Challenges & Considerations

  • Edge Cases and Long-Tail Scenarios — Highway trucking is tractable in good weather on known routes, but the long tail of unusual scenarios—construction zones with ambiguous signage, debris on the road, emergency vehicle interactions—remains difficult. Each edge case requires additional engineering or policy intervention. The challenge isn't average-case performance (AV trucks now exceed human safety on measured metrics) but guaranteeing graceful handling of scenarios that appear once per million miles.
  • Regulatory Fragmentation — AV regulation in the US is a patchwork of state laws, with no unified federal framework as of 2026. Texas, Arizona, and California have the most permissive commercial AV frameworks; other states require a human operator, creating geographic constraints that limit the operational design domain and complicate interstate operations. Federal FMCSA rulemaking for driverless commercial vehicles remains in progress.
  • Liability and Insurance — When an autonomous truck causes a collision, liability assignment is unsettled: the technology vendor, the fleet operator, the shipper, or the OEM may bear responsibility depending on jurisdiction and circumstances. Insurance markets for fully driverless commercial vehicles are nascent; premiums are high and coverage terms are narrow, adding to operating costs and creating a chicken-and-egg problem with scaling.
  • Weather and Environmental Limits — LiDAR degrades in heavy rain, snow, and fog; camera-based systems face the same limitations humans do plus sensitivity to low sun angles and dirty lenses. Most commercial deployments in 2026 are concentrated in the Sun Belt specifically to avoid winter weather. Expanding to the full US freight network—including the Northeast, Midwest, and Mountain West—requires solving reliability in adverse conditions that are rare in Texas but routine elsewhere.

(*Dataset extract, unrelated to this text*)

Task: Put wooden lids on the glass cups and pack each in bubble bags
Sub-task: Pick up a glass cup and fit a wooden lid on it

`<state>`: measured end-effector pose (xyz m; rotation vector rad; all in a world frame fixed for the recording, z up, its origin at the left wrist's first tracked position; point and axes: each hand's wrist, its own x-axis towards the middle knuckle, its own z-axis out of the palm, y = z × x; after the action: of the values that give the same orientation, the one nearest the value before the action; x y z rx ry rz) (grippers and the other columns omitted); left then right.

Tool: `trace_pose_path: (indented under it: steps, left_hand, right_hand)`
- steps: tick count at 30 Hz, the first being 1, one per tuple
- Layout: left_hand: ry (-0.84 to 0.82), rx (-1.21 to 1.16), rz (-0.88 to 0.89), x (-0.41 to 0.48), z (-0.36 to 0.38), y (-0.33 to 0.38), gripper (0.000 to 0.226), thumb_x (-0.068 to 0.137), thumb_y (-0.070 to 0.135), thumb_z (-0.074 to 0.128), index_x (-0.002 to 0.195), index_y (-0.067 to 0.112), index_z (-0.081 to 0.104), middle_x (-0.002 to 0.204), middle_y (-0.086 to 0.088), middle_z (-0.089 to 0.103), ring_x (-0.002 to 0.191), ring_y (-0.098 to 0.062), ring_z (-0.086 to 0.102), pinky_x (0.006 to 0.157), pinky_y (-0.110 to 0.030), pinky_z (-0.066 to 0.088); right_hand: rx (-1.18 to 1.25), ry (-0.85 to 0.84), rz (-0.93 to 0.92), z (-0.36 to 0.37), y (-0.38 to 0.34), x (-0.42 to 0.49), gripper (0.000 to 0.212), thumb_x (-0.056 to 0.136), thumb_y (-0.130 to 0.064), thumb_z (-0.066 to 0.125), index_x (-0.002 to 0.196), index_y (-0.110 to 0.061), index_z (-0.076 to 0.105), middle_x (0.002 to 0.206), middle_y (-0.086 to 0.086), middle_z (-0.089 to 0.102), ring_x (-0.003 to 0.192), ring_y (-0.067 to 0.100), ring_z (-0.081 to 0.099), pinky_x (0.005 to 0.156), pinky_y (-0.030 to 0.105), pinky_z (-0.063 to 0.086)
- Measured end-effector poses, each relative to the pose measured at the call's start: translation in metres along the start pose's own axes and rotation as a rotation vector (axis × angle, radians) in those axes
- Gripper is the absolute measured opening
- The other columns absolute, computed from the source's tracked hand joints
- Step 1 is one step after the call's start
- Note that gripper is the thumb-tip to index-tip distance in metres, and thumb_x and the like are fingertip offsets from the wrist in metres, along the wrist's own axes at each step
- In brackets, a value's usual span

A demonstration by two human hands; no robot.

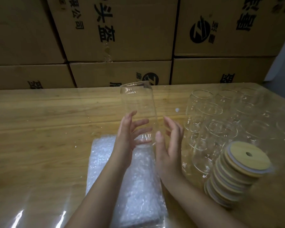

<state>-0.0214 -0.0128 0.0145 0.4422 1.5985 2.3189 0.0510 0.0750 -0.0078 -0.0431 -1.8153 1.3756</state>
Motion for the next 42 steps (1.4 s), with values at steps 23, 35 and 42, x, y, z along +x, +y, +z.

  • Labor and Social Displacement — The American Trucking Associations counts approximately 3.5 million truck drivers in the US. While the industry frames AV trucking as addressing a driver shortage rather than replacing existing workers, organized labor (Teamsters, OOIDA) is increasingly active in lobbying for restrictions on driverless commercial vehicles. Managing the political economy of AV trucking—including transition support for displaced workers—is a non-technical challenge that could significantly affect deployment timelines.
  • Technology-to-Fleet Integration Complexity — Large carriers operate fleets of thousands of trucks from multiple OEMs, with varying vintage, mechanical condition, and onboard electronics. Retrofitting AV systems onto existing assets (Plus.ai's approach) is technically demanding; purpose-built autonomous trucks require capital investment in new iron. The supply chain for AV hardware components—custom LiDAR units, high-performance compute modules, redundant actuation systems—is still maturing, creating procurement and serviceability challenges at scale.